1 - the neck area, 2 - shoulder, 3 and 11 - under the Peltier cooler, 4 - 6 cm away from the Peltier element, 5 - 6 cm away downwards from the element, 9 and 10 - the moisture sensors 15 and 14 are located on the skin under the system of thermobattery with added copper foils, 19 - moisture sensor and it is placed on the skin,18 – thermistor between the undershirt and T-shirt in the neck area.

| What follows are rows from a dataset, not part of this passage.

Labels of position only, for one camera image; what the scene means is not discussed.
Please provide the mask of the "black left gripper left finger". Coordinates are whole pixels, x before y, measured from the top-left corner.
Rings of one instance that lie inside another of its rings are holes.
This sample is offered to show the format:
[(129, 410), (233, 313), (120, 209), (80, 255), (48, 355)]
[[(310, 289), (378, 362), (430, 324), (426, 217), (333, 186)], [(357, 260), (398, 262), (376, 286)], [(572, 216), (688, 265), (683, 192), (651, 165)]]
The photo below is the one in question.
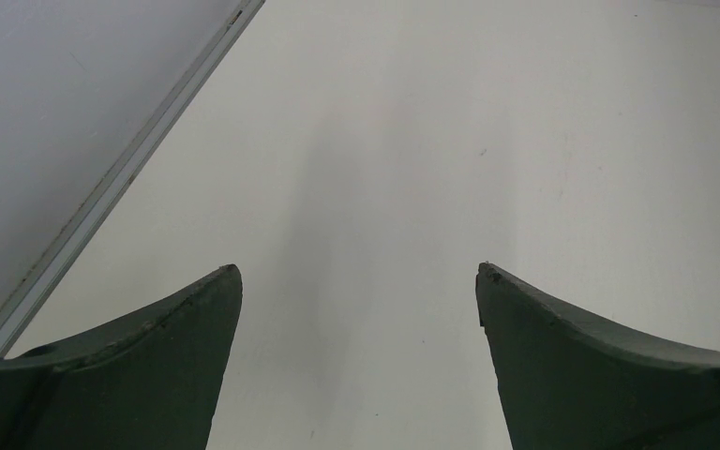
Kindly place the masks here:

Sensors location in lateral section

Experiments with 4 and 2 Peltier coolers (in the Figure Peltier elements are lettered by PE). Comparing system of two Peltier coolers, four elements cause faster overheating of the copper foil that could be explained not only by material not enough transfer of heat during the necessary period, but also draws attention to the influence of water vapour to increase the heat under the non-porous metal material, which for four elements is considerably larger.

The system and microclimate cooling process after the system’s switching off is faster also in the case with two thermobatteries.

Further are carried out experiments with 2 and 4 Peltier coolers, searching for the most suitable amount of microclimate cooling elements after the optimization of the control system.

Experiment with 4 elements demonstrates the effective operation of the longer term after the physical activity (without system's overheating and switching off).

In the Figure shown curves, representing the 6th, 7th, 8th and 16th sensors measurement results (sensors placed on the hot surface and on it attached copper foil), continuing increase indicates to insufficient quickly heat transferring of the material to the environment. The taken off jacket solves the problem of thermobattery overheating which leads to the conclusion of the free flow of air role in this process.